Foram feitas algumas buscas à casa e, após breves inquirições a Dennis, à
enfermeira McMahon e aos membros da família McLeavy, estava descoberta a verdade: Harold
e Dennis eram cúmplices no roubo. O pai McLeavy, um
respeitável leigo católico, não queria acreditar no que ouvia. O
jovem descendente dos McLeavy tinha tido uma
esmerada educação, segundo os mais sagrados princípios da religião católica,
e era membro dos Filhos da Divina Providência. Mas isso não convenceu
ninguém, até porque a enfermeira já tinha definido muito bem Harold. “O conteúdo da cómoda do quarto dele é um libelo
da sua maneira de viver. Não é só armas, mas até equipamento de planeamento
familiar. É preciso uma dispensa papal para lhe limpar o pó”, disse a McMahon. Já
quanto ao Dennis, era conhecido como um jovem devasso, frequentador assíduo
dos bordéis londrinos de pior reputação. Quanto a questões de sexualidade,
Dennis era tido como um “hetero” não
fundamentalista, repartindo a sua “cama” com o amigo Harold,
a enfermeira McMahon e outras cinco mulheres. No
que respeita à sua profissão, já tinha tido os mais diversos empregos e
naquela altura trabalhava como cangalheiro numa agência funerária contígua ao
banco assaltado. “O
dinheiro está na urna”, segredou Orton. O seu
palpite estava certo: o produto do saque foi descoberto na urna que continha
as vísceras da falecida senhora McLeavy, que havia
sido embalsamada por vontade expressa na hora da morte. Antes disso, o caso
tomara proporções quase surreais. Para além da confirmação dos autores do
assalto ao banco, concluíra-se que a matriarca dos McLeavy
tinha sido assassinada. Smaluco não registara
aquela reviravolta nas investigações. O seu cansaço era tal que o sono ia e
vinha aos soluços, forçando-o a cair nos braços de Morfeu por espaços curtos
e intermitentes. Por essa razão, não soube sequer quem tinha cometido o
homicídio e só muito mais tarde teve conhecimento de que, por força das
palavras de John Orton, o inspector
Truscott acabou por ficar muito mal na fotografia.

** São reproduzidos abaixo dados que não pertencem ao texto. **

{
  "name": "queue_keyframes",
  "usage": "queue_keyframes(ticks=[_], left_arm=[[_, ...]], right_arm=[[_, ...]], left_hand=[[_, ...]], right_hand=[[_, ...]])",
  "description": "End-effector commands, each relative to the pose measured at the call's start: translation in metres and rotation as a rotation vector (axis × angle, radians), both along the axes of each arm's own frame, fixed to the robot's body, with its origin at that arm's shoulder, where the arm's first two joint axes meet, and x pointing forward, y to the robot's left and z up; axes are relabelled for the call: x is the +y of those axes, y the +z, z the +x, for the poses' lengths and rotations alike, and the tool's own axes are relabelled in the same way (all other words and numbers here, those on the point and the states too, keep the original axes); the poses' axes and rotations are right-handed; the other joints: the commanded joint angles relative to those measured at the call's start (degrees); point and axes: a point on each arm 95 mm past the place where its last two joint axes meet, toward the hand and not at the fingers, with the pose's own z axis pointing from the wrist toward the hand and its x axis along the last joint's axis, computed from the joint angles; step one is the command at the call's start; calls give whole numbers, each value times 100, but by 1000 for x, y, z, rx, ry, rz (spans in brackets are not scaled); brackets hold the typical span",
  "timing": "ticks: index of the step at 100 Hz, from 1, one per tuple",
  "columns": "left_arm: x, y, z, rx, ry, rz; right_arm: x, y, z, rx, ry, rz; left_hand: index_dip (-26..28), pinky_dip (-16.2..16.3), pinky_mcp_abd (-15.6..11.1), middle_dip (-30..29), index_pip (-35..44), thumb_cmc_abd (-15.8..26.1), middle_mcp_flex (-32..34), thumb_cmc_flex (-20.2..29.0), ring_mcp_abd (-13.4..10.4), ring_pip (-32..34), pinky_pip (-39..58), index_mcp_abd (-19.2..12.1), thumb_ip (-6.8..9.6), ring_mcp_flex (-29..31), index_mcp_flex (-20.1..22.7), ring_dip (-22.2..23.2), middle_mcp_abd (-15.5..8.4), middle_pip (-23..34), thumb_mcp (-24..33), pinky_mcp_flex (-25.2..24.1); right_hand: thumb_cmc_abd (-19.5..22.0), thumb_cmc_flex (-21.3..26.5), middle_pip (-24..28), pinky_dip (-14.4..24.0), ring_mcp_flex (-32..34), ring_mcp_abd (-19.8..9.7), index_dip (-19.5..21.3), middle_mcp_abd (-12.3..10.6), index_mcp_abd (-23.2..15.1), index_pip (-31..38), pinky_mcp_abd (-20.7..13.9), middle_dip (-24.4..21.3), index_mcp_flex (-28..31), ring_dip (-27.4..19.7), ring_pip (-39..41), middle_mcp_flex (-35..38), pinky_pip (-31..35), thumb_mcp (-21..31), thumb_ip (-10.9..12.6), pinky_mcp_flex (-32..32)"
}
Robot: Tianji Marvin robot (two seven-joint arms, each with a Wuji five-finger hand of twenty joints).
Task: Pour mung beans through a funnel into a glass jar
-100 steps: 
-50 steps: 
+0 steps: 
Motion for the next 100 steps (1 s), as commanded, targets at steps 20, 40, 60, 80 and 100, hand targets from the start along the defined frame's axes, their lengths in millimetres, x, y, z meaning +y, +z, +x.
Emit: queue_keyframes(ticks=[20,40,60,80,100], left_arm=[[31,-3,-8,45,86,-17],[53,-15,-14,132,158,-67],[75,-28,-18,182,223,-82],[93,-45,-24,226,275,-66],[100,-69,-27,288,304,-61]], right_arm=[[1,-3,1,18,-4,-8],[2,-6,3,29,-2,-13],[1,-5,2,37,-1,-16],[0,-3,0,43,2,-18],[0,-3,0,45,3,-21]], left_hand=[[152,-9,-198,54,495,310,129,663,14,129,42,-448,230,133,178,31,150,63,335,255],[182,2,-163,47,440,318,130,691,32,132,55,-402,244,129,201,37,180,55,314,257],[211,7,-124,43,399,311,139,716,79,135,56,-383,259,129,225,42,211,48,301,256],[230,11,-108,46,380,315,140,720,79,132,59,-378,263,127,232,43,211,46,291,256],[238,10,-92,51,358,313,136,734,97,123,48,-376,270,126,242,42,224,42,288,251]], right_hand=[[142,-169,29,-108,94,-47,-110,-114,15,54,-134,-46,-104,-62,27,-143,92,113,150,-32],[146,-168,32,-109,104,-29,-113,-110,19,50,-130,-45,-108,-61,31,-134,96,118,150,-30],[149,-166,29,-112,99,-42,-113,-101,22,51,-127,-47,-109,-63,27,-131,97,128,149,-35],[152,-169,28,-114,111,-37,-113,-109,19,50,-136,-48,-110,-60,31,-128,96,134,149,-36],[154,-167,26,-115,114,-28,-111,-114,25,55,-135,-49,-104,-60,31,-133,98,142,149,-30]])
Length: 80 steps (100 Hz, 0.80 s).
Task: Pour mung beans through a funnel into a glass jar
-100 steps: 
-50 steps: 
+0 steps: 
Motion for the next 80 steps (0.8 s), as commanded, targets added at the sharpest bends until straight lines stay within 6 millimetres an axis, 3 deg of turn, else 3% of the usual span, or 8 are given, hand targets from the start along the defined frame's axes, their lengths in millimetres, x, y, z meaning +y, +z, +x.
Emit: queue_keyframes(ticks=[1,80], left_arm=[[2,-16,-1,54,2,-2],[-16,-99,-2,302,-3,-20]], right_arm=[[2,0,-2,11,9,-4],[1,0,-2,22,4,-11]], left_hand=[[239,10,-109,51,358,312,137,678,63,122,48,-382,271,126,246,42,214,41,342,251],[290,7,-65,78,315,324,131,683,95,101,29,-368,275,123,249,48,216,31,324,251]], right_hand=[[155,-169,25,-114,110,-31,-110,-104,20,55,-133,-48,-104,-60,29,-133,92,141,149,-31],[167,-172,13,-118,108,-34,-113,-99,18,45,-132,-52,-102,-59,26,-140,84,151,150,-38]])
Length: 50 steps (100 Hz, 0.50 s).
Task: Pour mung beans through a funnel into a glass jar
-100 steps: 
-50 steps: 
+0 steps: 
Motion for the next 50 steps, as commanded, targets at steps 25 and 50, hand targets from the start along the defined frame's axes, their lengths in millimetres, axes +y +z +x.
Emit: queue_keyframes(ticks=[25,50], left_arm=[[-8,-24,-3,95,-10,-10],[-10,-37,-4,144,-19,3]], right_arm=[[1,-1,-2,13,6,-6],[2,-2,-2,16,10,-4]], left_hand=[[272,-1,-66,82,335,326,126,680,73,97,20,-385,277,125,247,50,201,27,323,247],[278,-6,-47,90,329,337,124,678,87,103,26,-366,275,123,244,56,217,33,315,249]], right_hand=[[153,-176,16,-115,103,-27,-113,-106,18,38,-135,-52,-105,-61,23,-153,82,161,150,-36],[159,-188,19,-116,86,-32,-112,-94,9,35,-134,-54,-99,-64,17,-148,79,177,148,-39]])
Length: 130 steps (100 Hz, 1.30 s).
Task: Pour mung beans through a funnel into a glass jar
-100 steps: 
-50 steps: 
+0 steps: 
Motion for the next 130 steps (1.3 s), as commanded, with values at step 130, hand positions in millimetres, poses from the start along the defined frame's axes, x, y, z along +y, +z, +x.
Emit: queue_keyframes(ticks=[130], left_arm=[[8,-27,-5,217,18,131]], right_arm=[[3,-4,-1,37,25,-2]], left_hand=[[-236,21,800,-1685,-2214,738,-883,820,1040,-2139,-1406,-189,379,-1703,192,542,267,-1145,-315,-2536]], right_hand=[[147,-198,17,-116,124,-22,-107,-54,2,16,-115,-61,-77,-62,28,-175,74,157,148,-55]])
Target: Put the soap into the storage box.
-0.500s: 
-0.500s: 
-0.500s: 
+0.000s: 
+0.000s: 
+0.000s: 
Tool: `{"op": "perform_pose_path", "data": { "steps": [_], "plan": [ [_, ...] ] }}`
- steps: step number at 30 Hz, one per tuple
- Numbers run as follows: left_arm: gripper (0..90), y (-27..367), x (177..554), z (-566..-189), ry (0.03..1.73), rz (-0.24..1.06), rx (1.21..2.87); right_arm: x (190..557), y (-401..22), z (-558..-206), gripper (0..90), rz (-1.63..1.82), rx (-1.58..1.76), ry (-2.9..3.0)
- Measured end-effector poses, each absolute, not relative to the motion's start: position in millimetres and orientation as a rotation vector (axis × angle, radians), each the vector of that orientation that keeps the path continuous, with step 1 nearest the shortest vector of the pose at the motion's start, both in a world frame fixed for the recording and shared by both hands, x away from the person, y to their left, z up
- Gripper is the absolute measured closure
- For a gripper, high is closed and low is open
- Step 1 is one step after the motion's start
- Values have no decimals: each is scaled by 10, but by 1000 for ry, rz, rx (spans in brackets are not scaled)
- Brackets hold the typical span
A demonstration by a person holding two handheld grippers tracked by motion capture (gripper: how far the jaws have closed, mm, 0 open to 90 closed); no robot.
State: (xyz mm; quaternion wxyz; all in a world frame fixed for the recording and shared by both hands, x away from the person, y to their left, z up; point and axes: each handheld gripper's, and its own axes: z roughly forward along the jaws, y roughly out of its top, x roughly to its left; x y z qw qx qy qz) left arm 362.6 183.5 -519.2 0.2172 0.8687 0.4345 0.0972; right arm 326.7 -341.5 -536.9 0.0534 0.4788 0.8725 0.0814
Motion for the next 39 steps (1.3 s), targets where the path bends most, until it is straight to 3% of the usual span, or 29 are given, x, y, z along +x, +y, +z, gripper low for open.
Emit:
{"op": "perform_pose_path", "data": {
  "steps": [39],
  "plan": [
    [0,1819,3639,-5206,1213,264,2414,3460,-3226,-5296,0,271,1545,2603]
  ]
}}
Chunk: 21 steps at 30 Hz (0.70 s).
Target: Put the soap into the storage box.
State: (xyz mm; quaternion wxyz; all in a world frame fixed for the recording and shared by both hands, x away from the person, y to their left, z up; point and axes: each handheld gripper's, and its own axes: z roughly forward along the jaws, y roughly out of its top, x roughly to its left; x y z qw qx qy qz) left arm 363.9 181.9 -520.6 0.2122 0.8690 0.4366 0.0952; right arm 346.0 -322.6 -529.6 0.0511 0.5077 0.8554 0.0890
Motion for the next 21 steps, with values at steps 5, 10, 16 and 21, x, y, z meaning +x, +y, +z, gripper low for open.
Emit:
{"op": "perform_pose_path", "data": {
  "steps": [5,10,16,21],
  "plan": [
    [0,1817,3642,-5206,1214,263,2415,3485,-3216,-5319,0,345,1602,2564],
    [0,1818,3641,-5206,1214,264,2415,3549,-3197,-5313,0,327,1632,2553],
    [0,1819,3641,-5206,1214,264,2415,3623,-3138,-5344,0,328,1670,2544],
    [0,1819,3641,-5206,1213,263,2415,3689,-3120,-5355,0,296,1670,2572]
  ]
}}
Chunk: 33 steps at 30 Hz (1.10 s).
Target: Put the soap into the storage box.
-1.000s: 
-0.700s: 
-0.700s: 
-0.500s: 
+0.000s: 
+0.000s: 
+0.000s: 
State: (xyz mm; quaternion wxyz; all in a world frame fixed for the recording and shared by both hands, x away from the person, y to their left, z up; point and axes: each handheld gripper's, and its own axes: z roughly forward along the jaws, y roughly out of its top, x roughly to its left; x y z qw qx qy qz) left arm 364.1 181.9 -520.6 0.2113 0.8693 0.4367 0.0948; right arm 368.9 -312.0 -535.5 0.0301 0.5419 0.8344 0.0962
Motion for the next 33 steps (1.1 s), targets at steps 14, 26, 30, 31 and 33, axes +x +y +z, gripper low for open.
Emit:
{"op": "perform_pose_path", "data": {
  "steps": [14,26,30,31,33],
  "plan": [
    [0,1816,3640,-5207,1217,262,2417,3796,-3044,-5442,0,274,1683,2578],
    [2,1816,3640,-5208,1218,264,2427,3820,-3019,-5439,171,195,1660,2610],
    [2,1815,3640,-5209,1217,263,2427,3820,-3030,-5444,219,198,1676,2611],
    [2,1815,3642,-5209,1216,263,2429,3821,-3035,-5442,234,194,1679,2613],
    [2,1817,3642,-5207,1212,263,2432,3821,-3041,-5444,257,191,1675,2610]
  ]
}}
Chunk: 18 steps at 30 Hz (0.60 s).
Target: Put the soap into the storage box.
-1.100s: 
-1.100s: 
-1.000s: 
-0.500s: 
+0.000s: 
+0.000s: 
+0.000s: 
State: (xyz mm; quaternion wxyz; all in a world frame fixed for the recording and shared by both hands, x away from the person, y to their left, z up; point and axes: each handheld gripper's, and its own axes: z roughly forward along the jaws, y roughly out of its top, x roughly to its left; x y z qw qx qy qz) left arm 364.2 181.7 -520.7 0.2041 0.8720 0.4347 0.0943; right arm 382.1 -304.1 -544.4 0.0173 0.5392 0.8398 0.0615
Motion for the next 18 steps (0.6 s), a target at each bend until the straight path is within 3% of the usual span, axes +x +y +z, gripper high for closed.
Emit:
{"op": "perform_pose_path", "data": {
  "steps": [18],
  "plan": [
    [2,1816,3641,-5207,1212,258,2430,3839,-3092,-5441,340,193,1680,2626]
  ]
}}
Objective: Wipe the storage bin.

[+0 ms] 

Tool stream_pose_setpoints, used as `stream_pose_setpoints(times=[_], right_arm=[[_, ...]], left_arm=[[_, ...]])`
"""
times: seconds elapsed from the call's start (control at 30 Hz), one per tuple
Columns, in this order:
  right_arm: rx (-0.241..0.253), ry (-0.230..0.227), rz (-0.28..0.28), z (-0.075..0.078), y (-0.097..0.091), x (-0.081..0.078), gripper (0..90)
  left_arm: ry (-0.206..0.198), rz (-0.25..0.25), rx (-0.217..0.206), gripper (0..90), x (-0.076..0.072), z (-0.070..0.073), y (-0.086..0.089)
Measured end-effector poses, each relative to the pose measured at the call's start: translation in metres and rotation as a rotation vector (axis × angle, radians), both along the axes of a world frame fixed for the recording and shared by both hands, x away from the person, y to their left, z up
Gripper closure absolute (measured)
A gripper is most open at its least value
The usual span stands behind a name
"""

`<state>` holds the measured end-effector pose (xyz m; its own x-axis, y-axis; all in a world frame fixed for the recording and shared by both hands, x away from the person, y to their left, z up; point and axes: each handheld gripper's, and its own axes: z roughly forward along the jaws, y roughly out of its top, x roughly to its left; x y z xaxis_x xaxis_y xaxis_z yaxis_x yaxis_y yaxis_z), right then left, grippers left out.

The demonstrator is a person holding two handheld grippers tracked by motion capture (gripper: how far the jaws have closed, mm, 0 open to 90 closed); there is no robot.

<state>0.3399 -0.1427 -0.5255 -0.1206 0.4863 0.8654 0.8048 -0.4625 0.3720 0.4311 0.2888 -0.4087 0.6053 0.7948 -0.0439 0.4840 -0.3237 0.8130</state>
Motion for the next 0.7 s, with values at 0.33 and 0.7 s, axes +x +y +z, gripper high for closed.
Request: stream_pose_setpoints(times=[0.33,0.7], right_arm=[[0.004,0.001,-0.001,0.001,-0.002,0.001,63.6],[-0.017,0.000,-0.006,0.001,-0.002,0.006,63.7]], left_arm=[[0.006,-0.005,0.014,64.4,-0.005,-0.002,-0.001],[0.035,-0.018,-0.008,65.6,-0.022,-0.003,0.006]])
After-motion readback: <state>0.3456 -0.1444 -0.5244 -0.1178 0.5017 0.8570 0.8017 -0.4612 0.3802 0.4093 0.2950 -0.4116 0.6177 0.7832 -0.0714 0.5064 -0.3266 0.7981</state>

Quando a cortina correu sobre o acontecimento, quem ia a caminho do cárcere,
algemado e arrastado por um polícia de nome Meadows,
reclamando a sua inocência, era o pai McLeavy! Após
a sua aposentação antecipada da Polícia Judiciária, aos cinquenta e poucos
anos, João Orton, o ex-colega e amigo de Smaluco, assentou arraiais em Londres, onde ainda hoje
faz grande sucesso como detective privado. Mesmo na
sua qualidade de free-lancer, ele é regularmente convidado a colaborar com a Scotland Yard, principalmente quando a polícia britânica
se vê em apuros para resolver alguns dos casos mais delicados. Smaluco já reservou a
passagem. O seu voo está marcado para as próximas horas. Resta-lhe apenas
tempo para fazer algumas compras, entre elas um livro para ler durante a
viagem, no qual se publica na íntegra, e em português, todo o caso vivido na
casa dos McLeavy, o que facilita a sua réplica no
espaço lusófono. E, se forem cumpridos determinados procedimentos, tal facto
não é punível. Na pista, o Boeing 707 espera por Smaluco.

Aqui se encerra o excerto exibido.